START Listed entries
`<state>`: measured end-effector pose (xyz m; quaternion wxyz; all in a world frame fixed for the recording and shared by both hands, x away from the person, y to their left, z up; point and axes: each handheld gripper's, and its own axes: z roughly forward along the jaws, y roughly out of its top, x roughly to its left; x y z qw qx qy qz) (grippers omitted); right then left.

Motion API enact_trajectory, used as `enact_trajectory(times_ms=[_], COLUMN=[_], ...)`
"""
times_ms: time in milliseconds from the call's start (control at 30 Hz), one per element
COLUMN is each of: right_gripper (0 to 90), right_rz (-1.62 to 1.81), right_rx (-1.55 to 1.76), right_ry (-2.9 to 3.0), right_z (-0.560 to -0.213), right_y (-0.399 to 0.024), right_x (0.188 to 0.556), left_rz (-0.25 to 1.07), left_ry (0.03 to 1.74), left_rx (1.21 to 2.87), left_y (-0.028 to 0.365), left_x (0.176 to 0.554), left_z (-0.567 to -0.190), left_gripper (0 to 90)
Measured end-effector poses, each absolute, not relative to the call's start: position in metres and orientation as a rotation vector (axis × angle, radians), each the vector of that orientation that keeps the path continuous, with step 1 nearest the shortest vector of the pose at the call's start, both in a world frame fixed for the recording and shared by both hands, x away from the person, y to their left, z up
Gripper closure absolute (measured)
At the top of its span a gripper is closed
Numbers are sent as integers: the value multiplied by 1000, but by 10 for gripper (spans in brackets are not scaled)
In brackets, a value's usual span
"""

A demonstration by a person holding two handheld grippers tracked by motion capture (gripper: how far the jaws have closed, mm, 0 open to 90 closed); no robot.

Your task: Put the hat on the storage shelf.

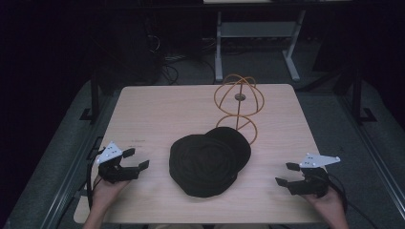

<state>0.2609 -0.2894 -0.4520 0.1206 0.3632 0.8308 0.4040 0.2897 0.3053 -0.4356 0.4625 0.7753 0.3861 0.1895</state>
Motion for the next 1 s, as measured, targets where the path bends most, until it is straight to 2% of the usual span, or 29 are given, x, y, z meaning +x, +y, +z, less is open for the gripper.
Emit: enact_trajectory(times_ms=[1000], right_gripper=[197], right_rz=[1249], right_rx=[1015], right_ry=[2461], right_z=[-437], right_y=[-265], right_x=[263], left_rz=[462], left_ry=[979], left_rx=[1914], left_y=[312], left_x=[292], left_z=[-440], left_gripper=[198])
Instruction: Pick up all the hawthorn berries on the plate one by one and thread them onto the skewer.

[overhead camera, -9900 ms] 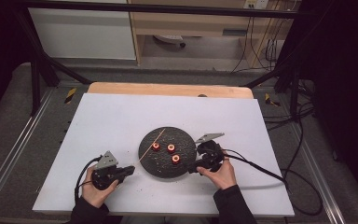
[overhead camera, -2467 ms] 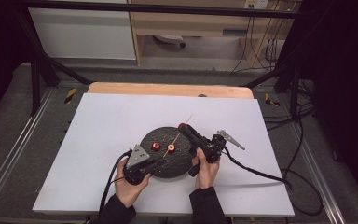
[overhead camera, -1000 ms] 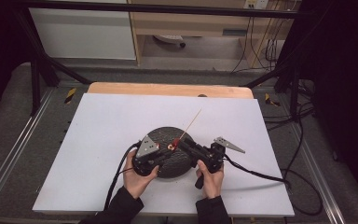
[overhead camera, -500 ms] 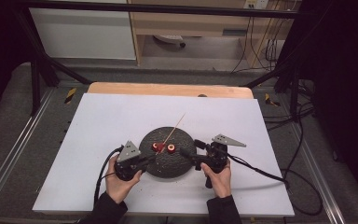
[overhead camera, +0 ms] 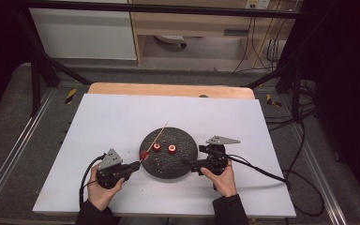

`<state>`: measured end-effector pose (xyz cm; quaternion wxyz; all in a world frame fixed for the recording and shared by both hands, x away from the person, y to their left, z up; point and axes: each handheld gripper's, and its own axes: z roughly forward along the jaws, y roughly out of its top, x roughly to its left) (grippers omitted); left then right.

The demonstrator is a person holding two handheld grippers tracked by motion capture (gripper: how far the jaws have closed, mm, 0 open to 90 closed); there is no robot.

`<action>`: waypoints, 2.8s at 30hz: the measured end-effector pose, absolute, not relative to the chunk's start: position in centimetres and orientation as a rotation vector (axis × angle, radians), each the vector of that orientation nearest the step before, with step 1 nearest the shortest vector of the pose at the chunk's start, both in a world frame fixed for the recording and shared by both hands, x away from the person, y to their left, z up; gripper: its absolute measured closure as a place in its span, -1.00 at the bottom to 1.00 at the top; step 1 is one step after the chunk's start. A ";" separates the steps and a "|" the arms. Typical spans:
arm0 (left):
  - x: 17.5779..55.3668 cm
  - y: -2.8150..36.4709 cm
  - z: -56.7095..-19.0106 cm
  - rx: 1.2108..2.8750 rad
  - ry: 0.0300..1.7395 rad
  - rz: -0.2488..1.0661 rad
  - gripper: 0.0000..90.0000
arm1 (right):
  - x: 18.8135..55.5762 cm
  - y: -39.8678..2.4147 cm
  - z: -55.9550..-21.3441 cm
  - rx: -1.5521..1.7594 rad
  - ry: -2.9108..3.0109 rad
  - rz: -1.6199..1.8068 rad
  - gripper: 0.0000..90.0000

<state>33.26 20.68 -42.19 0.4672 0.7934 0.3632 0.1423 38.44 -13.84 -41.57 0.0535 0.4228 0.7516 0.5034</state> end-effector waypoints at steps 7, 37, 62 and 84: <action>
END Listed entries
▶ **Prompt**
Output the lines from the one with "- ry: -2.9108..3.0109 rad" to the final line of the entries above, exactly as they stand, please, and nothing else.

▶ **Answer for the task**
  - ry: -2.9108..3.0109 rad
  - rz: -1.6199..1.8068 rad
  - gripper: 0.0000..90.0000

<state>33.26 20.68 -42.19 0.4672 0.7934 0.3632 0.1423 38.44 -13.84 -41.57 0.0535 0.4228 0.7516 0.5034</state> end-effector waypoints at steps 7, 37, 62 and 84: <action>

The work on this exercise is finished.